To the serpent: "Cursed are you above all the livestock and all the wild animals! You will crawl on your belly and you will eat dust all the days of your life. And I will put enmity between you and the woman, and between your offspring and hers; he will crush your head, and you will strike his heel."

To the woman: "I will greatly increase your pains in childbearing; with pain you will give birth to children. Your desire will be for your husband, and he will rule over you."

And to Adam: "Cursed is the ground because of you; through painful toil you will eat of it all the days of your life. It will produce thorns and thistles for you, and you will eat the plants of the field. By the sweat of your brow you will eat your food until you return to the ground, since from it you were taken; for dust you are and to dust you will return."

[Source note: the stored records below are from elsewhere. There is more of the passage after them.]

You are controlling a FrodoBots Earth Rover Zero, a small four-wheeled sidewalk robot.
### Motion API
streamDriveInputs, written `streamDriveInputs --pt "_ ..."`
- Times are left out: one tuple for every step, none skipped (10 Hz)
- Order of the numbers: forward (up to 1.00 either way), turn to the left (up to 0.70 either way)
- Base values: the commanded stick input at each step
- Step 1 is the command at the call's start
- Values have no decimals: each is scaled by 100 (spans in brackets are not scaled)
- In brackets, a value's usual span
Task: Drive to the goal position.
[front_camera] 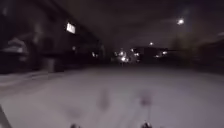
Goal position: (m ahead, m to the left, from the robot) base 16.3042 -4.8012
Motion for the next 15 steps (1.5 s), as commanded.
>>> streamDriveInputs --pt "50 0" --pt "50 0" --pt "50 0" --pt "50 0" --pt "50 0" --pt "50 0" --pt "50 0" --pt "50 0" --pt "50 0" --pt "50 0" --pt "50 0" --pt "50 0" --pt "50 0" --pt "50 0" --pt "50 0"
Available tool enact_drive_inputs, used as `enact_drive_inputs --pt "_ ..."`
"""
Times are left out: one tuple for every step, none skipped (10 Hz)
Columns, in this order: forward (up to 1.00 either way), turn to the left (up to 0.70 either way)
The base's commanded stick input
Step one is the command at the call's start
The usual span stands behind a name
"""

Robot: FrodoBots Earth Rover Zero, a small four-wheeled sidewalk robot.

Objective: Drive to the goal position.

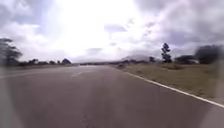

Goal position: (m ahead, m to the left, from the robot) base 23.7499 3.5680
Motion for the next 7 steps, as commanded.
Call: enact_drive_inputs --pt "1.0 0.0" --pt "1.0 0.0" --pt "1.0 0.0" --pt "1.0 0.0" --pt "1.0 0.0" --pt "1.0 0.0" --pt "1.0 0.0"
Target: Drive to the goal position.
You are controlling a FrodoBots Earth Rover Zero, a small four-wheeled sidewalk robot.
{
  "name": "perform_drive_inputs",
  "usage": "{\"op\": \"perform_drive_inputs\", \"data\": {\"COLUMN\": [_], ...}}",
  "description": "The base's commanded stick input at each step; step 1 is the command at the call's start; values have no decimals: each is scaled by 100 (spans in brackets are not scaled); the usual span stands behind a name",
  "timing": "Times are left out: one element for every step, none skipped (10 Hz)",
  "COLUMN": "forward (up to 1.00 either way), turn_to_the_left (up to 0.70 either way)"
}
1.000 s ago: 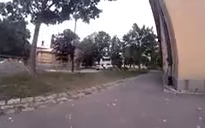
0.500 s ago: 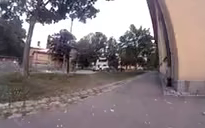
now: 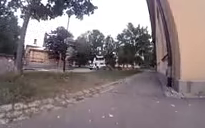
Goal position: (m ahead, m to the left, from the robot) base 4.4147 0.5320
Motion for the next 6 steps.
{"op": "perform_drive_inputs", "data": {"forward": [45,45,45,45,45,45], "turn_to_the_left": [-27,-27,-27,-27,-27,-27]}}
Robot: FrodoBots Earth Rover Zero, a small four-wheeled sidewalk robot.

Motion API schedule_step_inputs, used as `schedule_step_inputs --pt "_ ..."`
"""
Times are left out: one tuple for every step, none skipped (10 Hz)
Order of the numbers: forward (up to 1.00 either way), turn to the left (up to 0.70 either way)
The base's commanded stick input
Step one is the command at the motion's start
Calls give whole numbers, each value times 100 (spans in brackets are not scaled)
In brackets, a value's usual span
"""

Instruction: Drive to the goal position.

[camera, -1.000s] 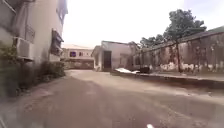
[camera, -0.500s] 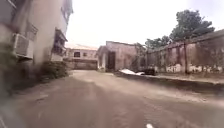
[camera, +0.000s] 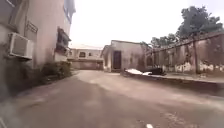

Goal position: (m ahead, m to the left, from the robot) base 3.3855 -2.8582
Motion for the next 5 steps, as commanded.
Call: schedule_step_inputs --pt "70 0" --pt "70 0" --pt "70 0" --pt "70 0" --pt "70 0"
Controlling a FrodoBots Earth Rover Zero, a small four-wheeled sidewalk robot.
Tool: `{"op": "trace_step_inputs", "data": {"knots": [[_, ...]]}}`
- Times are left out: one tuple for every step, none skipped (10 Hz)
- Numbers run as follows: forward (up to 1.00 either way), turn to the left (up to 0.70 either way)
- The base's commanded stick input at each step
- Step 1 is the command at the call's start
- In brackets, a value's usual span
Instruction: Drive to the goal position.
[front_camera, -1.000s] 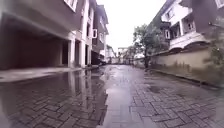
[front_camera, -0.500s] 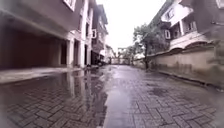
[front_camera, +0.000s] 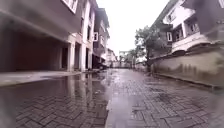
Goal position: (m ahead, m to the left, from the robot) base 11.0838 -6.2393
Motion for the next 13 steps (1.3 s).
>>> {"op": "trace_step_inputs", "data": {"knots": [[0.5, 0.0], [0.5, 0.0], [0.5, 0.0], [0.5, 0.0], [0.5, 0.0], [0.5, 0.0], [0.5, 0.0], [0.5, 0.0], [0.5, 0.0], [0.5, 0.0], [0.5, 0.0], [0.5, 0.0], [0.5, 0.0]]}}
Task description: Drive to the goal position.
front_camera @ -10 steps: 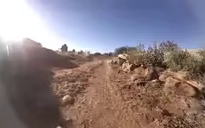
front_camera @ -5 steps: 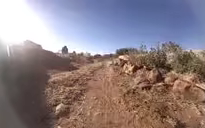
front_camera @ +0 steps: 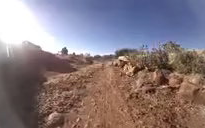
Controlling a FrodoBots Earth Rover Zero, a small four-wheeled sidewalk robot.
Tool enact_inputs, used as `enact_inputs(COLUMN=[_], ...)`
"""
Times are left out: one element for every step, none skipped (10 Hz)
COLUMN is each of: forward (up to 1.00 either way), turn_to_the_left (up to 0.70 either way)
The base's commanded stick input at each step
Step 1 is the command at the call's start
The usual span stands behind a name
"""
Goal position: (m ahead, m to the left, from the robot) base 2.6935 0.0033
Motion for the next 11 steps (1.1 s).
enact_inputs(forward=[0.5,0.5,0.5,0.5,0.5,0.5,0.5,0.5,0.5,0.5,0.5], turn_to_the_left=[0.0,0.0,0.0,0.0,0.0,0.0,0.0,0.0,0.0,0.0,0.0])
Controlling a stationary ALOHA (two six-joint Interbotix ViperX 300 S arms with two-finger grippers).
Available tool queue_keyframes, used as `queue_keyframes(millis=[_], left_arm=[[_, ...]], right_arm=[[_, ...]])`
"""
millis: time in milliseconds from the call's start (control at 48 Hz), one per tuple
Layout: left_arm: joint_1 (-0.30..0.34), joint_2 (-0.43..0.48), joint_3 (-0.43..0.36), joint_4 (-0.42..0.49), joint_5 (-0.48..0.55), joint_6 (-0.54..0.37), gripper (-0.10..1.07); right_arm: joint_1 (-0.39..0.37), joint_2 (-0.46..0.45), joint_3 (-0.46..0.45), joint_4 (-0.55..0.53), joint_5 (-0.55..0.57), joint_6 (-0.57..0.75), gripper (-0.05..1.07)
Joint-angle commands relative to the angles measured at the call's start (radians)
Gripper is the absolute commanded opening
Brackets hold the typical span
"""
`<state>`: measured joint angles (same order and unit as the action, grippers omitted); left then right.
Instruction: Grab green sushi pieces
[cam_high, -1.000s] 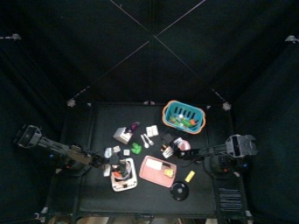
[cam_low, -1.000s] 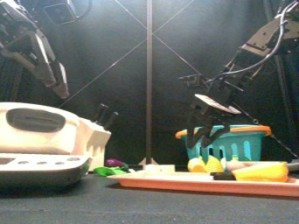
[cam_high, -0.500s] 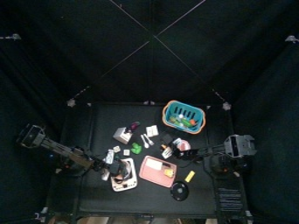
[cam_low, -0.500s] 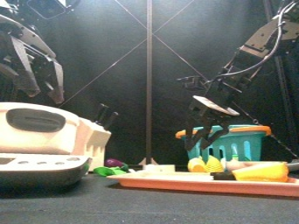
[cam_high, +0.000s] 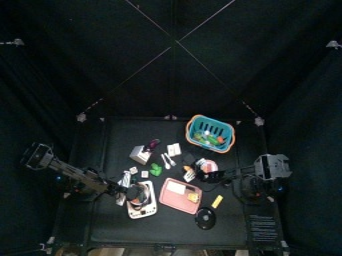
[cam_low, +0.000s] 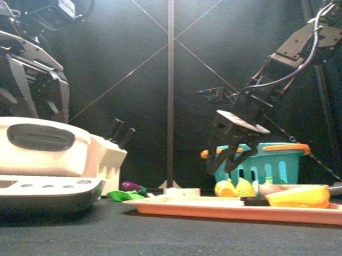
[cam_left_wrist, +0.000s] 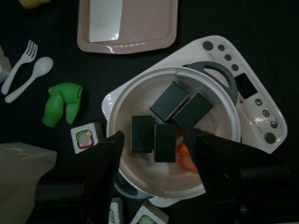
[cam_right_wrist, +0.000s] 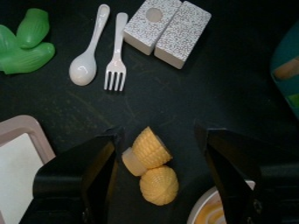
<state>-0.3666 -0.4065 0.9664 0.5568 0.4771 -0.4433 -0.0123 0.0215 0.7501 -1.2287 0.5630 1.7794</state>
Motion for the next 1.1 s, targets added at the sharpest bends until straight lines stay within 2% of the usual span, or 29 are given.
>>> queue_keyframes(millis=[0, 417, 708, 1083], left_arm=[[-0.003, 0.006, -0.029, 0.009, 0.017, 0.002, 0.91], [-0.023, 0.034, -0.032, 0.008, 0.034, 0.006, 0.91], [-0.023, 0.044, -0.037, 0.040, 0.069, 0.006, 0.91], [-0.023, 0.057, -0.037, 0.037, 0.061, 0.006, 0.91]], right_arm=[[-0.002, -0.014, -0.020, -0.005, 0.000, 0.000, 0.95], [-0.002, -0.011, -0.023, -0.005, -0.003, 0.000, 0.95], [-0.006, -0.002, -0.029, -0.005, -0.011, 0.000, 0.95], [-0.006, 0.003, -0.034, -0.006, -0.012, 0.000, 0.95]])
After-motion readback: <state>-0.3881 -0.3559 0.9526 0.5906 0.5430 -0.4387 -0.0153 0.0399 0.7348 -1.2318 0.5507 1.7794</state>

And then . . . after being ignored by His own children . . . after watching His creation break the only rule in eternity . . . after finding Adam & Eve among the trees of the garden naked and ashamed . . . and finally, after disciplining them as only a Father can do . . . God pauses . . . and did what any good Father would do. He met their need. "The Lord God made garments of skin for Adam and his wife and clothed them." He personally made the garment Himself and clothed His children.

Does this hit you like it does me? Only a loving, faithful, and persistent God--desperately wanting a relationship with His children--could do this after being so carelessly rejected by those same children. How many rules have I broken? How about you? Have you ever found yourself naked and ashamed, alone and afraid after doing what you KNOW was wrong? I don't think I even want to start counting? Too many, that's for sure.

And then, to stay in character and prove His love for us, He did it again two thousand years ago. Only this time it wasn't a couple--it was the world. It wasn't a rule that was broken--it was a life. And it wasn't a garment--but His pure, forgiving righteousness that was draped over His entire creation. And this time we get to remain in the Garden . . . for eternity.